Every line of the records counts; transcribe each one exactly.

(Source records)
========================================
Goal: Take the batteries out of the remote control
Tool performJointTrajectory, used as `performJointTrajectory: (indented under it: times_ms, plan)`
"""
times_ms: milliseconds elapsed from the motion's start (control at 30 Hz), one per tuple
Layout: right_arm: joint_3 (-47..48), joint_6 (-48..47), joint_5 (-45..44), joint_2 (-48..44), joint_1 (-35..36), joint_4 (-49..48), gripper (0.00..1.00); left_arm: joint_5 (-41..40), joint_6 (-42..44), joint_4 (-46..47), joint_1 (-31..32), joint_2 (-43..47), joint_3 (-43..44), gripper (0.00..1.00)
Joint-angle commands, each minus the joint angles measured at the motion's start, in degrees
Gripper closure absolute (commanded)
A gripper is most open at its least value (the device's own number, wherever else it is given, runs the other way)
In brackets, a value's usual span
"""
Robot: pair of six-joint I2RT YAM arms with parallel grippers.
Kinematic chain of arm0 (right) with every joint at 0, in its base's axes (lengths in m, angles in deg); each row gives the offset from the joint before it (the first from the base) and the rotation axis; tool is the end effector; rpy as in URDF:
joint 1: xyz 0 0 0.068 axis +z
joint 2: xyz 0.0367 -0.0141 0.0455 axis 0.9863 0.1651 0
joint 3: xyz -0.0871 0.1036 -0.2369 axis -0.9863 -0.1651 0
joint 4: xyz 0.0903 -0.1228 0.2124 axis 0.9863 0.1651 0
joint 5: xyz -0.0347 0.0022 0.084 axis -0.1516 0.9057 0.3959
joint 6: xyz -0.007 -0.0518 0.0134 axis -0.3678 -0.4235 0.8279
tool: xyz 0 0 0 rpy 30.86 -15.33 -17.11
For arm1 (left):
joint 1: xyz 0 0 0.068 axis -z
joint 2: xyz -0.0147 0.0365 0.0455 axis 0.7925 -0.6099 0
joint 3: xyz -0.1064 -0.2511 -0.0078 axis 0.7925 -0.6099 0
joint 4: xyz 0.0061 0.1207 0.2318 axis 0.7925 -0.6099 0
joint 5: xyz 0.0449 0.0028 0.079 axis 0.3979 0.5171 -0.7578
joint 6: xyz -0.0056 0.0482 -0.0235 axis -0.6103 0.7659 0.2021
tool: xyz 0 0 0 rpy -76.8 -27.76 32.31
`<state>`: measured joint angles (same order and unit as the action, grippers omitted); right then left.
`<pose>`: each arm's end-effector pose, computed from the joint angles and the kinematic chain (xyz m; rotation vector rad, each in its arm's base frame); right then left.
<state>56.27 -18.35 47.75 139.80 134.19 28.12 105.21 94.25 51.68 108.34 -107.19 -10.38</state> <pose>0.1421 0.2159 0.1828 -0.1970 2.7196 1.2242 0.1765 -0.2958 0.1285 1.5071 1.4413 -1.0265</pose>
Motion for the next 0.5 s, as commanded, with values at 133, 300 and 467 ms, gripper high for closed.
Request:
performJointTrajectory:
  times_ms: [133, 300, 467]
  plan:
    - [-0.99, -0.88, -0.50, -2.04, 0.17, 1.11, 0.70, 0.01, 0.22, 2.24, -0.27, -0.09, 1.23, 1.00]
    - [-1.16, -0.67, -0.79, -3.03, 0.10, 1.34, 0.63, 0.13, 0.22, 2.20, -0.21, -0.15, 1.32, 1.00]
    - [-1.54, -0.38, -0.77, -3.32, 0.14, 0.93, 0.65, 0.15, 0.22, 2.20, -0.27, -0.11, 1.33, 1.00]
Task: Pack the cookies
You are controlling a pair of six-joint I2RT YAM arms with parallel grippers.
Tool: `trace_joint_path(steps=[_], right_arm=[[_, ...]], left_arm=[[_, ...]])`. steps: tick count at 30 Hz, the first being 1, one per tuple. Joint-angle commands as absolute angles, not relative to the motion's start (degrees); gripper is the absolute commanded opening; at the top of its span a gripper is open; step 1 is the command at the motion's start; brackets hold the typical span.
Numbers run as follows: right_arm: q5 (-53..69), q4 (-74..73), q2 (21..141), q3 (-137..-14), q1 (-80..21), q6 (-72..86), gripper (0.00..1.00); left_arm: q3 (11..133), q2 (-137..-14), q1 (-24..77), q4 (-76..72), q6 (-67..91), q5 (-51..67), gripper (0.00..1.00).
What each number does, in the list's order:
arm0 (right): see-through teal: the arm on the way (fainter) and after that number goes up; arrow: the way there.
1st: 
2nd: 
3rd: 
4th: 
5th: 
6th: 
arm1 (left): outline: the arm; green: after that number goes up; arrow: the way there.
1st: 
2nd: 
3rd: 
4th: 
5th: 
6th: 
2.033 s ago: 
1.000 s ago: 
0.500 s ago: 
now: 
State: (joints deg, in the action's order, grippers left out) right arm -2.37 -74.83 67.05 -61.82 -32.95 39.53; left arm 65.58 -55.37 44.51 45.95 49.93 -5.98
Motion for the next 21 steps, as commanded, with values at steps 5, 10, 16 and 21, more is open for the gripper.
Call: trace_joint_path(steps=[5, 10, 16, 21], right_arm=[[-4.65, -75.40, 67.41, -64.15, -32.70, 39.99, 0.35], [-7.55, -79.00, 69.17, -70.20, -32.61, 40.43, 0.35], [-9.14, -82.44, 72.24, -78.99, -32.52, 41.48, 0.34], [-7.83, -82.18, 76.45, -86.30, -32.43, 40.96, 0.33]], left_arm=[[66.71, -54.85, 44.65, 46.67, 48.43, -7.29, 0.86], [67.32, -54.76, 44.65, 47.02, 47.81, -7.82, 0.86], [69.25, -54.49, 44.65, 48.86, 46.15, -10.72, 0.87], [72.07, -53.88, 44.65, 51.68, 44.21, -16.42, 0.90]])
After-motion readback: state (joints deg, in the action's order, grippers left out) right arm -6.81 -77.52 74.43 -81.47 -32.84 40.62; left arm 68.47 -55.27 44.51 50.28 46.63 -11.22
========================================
» Solution below
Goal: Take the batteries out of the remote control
Tool performJointTrajectory, used as `performJointTrajectory: (indented under it: times_ms, plan)`
"""
times_ms: milliseconds elapsed from the motion's start (control at 30 Hz), one per tuple
Layout: right_arm: joint_3 (-47..48), joint_6 (-48..47), joint_5 (-45..44), joint_2 (-48..44), joint_1 (-35..36), joint_4 (-49..48), gripper (0.00..1.00); left_arm: joint_5 (-41..40), joint_6 (-42..44), joint_4 (-46..47), joint_1 (-31..32), joint_2 (-43..47), joint_3 (-43..44), gripper (0.00..1.00)
Joint-angle commands, each minus the joint angles measured at the motion's start, in degrees
Gripper closure absolute (commanded)
A gripper is most open at its least value (the device's own number, wherever else it is given, runs the other way)
In brackets, a value's usual span
"""
Robot: pair of six-joint I2RT YAM arms with parallel grippers.
Kinematic chain of arm0 (right) with every joint at 0, in its base's axes (lengths in m, angles in deg); each row gives the offset from the joint before it (the first from the base) and the rotation axis; tool is the end effector; rpy as in URDF:
joint 1: xyz 0 0 0.068 axis +z
joint 2: xyz 0.0367 -0.0141 0.0455 axis 0.9863 0.1651 0
joint 3: xyz -0.0871 0.1036 -0.2369 axis -0.9863 -0.1651 0
joint 4: xyz 0.0903 -0.1228 0.2124 axis 0.9863 0.1651 0
joint 5: xyz -0.0347 0.0022 0.084 axis -0.1516 0.9057 0.3959
joint 6: xyz -0.007 -0.0518 0.0134 axis -0.3678 -0.4235 0.8279
tool: xyz 0 0 0 rpy 30.86 -15.33 -17.11
For arm1 (left):
joint 1: xyz 0 0 0.068 axis -z
joint 2: xyz -0.0147 0.0365 0.0455 axis 0.7925 -0.6099 0
joint 3: xyz -0.1064 -0.2511 -0.0078 axis 0.7925 -0.6099 0
joint 4: xyz 0.0061 0.1207 0.2318 axis 0.7925 -0.6099 0
joint 5: xyz 0.0449 0.0028 0.079 axis 0.3979 0.5171 -0.7578
joint 6: xyz -0.0056 0.0482 -0.0235 axis -0.6103 0.7659 0.2021
tool: xyz 0 0 0 rpy -76.8 -27.76 32.31
`<state>`: measured joint angles (same order and unit as the action, grippers omitted); right then left.
`<pose>`: each arm's end-effector pose, computed from the joint angles and the kinematic chain (xyz m; rotation vector rad, each in its arm's base frame); right then left.
<state>56.27 -18.35 47.75 139.80 134.19 28.12 105.21 94.25 51.68 108.34 -107.19 -10.38</state> <pose>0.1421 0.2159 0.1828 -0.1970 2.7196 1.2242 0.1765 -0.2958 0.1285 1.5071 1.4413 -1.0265</pose>
Motion for the next 0.5 s, as commanded, with values at 133, 300 and 467 ms, gripper high for closed.
Request:
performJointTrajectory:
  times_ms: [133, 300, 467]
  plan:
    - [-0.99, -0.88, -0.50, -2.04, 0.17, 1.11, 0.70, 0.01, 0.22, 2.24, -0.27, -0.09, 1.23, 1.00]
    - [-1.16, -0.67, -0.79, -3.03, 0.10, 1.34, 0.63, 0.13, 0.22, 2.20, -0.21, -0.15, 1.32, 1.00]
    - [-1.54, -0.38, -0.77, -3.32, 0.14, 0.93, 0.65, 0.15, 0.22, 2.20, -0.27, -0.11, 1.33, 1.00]
Task: Pack the cookies
You are controlling a pair of six-joint I2RT YAM arms with parallel grippers.
Tool: `trace_joint_path(steps=[_], right_arm=[[_, ...]], left_arm=[[_, ...]])`. steps: tick count at 30 Hz, the first being 1, one per tuple. Joint-angle commands as absolute angles, not relative to the motion's start (degrees); gripper is the absolute commanded opening; at the top of its span a gripper is open; step 1 is the command at the motion's start; brackets hold the typical span.
Numbers run as follows: right_arm: q5 (-53..69), q4 (-74..73), q2 (21..141), q3 (-137..-14), q1 (-80..21), q6 (-72..86), gripper (0.00..1.00); left_arm: q3 (11..133), q2 (-137..-14), q1 (-24..77), q4 (-76..72), q6 (-67..91), q5 (-51..67), gripper (0.00..1.00).
What each number does, in the list's order:
arm0 (right): see-through teal: the arm on the way (fainter) and after that number goes up; arrow: the way there.
1st: 
2nd: 
3rd: 
4th: 
5th: 
6th: 
arm1 (left): outline: the arm; green: after that number goes up; arrow: the way there.
1st: 
2nd: 
3rd: 
4th: 
5th: 
6th: 
2.033 s ago: 
1.000 s ago: 
0.500 s ago: 
now: 
State: (joints deg, in the action's order, grippers left out) right arm -2.37 -74.83 67.05 -61.82 -32.95 39.53; left arm 65.58 -55.37 44.51 45.95 49.93 -5.98
Motion for the next 21 steps, as commanded, with values at steps 5, 10, 16 and 21, more is open for the gripper.
Call: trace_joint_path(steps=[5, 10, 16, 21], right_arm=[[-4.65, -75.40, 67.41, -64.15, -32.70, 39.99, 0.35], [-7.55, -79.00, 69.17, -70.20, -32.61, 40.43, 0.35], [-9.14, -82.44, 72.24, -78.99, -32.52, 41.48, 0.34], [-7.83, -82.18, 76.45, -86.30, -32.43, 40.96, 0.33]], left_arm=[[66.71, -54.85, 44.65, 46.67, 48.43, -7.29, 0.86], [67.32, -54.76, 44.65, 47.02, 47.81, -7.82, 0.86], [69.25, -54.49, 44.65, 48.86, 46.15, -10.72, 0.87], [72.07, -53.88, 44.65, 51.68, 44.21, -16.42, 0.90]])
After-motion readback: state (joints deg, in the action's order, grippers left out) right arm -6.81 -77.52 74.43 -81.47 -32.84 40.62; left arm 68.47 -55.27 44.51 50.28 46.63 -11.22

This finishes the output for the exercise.